INSTRUCTIONS TO FOLLOW:
Reproduce verbatim all of the data given below, but do not carry over the images.

MATERIAL PROVIDED:

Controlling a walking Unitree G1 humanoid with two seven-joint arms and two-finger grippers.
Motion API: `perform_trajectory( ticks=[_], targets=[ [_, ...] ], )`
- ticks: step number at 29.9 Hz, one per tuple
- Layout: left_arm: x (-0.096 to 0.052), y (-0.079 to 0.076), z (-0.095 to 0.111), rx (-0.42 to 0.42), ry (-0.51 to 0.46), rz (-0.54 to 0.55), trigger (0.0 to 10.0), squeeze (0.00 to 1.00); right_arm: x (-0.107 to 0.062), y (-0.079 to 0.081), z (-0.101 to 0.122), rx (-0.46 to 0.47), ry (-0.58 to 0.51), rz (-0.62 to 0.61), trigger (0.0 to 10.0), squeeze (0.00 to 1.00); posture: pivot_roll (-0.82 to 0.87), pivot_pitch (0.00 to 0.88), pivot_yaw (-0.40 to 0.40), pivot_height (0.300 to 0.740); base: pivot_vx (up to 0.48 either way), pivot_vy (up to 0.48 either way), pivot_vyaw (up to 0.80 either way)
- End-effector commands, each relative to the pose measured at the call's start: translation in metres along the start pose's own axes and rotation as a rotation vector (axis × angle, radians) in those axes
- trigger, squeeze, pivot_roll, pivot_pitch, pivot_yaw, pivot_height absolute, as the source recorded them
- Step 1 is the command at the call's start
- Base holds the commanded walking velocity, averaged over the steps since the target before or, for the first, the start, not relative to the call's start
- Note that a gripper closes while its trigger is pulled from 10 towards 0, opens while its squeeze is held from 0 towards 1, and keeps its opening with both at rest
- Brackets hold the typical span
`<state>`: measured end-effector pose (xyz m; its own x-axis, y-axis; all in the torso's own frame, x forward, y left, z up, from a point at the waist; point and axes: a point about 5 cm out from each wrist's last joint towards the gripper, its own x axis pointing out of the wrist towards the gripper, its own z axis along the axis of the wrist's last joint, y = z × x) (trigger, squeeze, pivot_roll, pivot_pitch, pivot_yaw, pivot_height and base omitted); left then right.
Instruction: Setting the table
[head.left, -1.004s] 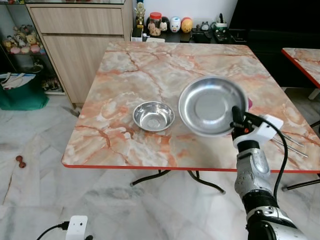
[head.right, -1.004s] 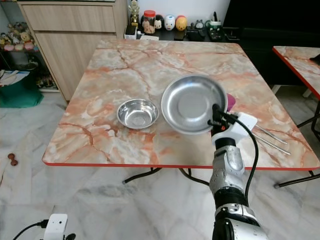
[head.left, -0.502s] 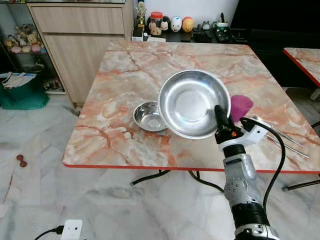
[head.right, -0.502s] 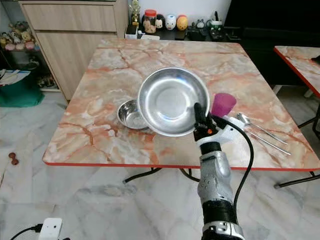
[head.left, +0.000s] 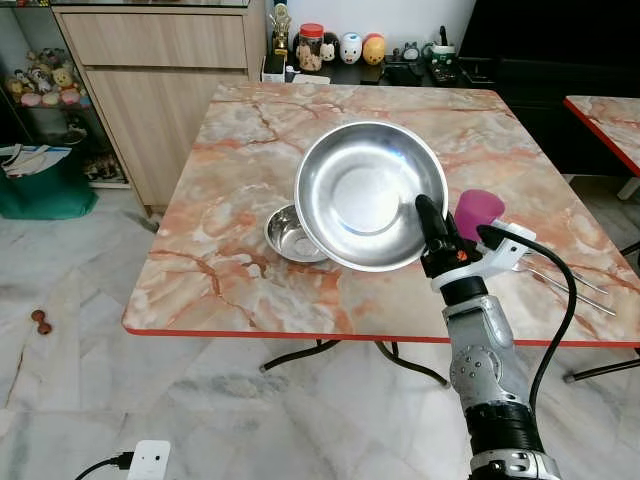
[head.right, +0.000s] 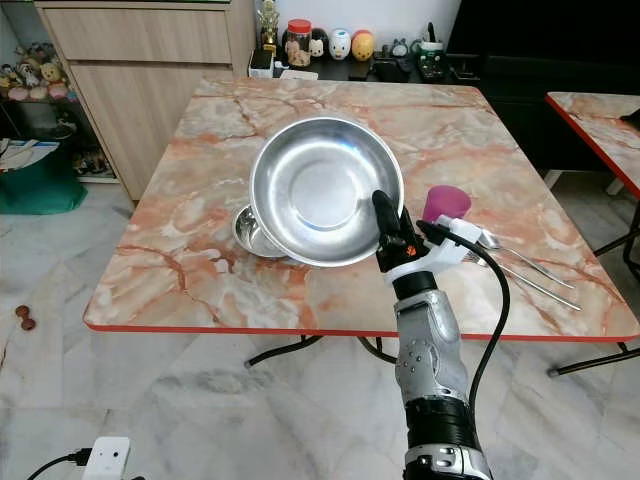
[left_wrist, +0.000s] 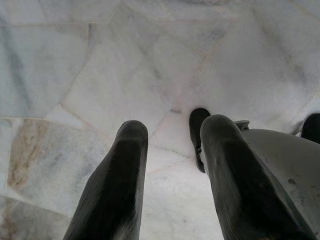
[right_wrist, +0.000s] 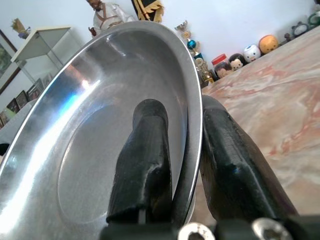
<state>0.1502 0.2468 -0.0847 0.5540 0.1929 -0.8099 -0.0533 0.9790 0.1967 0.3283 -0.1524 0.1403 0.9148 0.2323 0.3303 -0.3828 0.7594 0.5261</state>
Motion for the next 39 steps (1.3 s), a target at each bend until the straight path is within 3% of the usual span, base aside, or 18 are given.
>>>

ANSWER:
Controlling a walking Unitree G1 humanoid with two seven-joint arms and two-finger grippers.
Motion API: `perform_trajectory( ticks=[_], targets=[ [_, ...] ], )`
- ticks: step number at 29.9 Hz, one per tuple
- Layout: left_arm: x (-0.096 to 0.052), y (-0.079 to 0.076), z (-0.095 to 0.111), rx (-0.42 to 0.42), ry (-0.51 to 0.46), rz (-0.54 to 0.55), trigger (0.0 to 10.0), squeeze (0.00 to 1.00); right_arm: x (-0.107 to 0.062), y (-0.079 to 0.081), z (-0.101 to 0.122), rx (-0.46 to 0.47), ry (-0.58 to 0.51), rz (-0.62 to 0.61), trigger (0.0 to 10.0), squeeze (0.00 to 1.00); posture: pivot_roll (-0.82 to 0.87), pivot_pitch (0.00 to 0.88), pivot_yaw (-0.40 to 0.40), pivot_height (0.300 to 0.740); base: pivot_vx (up to 0.48 either way), pivot_vy (up to 0.48 either way), pivot_vyaw (up to 0.80 either way)
- End-effector commands, each relative to the pose measured at the call's start: translation in metres along the start pose's own axes and rotation as a rotation vector (axis × angle, radians) in those axes
- trigger, squeeze, pivot_roll, pivot_pitch, pivot_yaw, pivot_height absolute, as the source recorded them
- Step 1 is the command at the call's start
- Base holds the commanded walking velocity, averaged over the steps since the target before or, for the first, the start, not relative to the call's start
- Note that a gripper closes while its trigger is pulled from 10 towards 0, opens while its squeeze is held from 0 towards 1, and keeps its opening with both at rest
- Brackets hold the typical span
`<state>`: measured end-effector pose (xyz m; its own x-axis, y-axis; all in the torso's own frame, x forward, y left, z up, from a point at the waist; point and axes: a point about 5 cm out from each wrist's last joint towards the gripper, its own x axis pointing out of the wrist towards the gripper, its own z axis along the axis of the wrist's last joint, y = z × x) (trigger, squeeze, pivot_roll, pivot_pitch, pivot_yaw, pivot_height and base omitted); left then right.
Instruction: Setting the table
[head.left, -1.004s] 
[head.right, -1.004s] 
[head.left, -0.502s] 
[head.right, -0.502s] 
[head.left, +0.000s] 
[head.right, +0.000s] 
[left_wrist, +0.000s] 
[right_wrist, +0.000s] 
<state>0.1502 0.2468 -0.0847 0.5540 0.1929 -0.8099 -0.0533 0.9790 0.1967 0.3283 -0.1524 0.1403 0.9148 0.2323 0.3303 -0.3828 0.7594 0.5261</state>
Motion for the next 39 steps (1.3 s), a target at each bend until the straight path is within 3% of the usual span, base aside, or 18 are given.
>>>

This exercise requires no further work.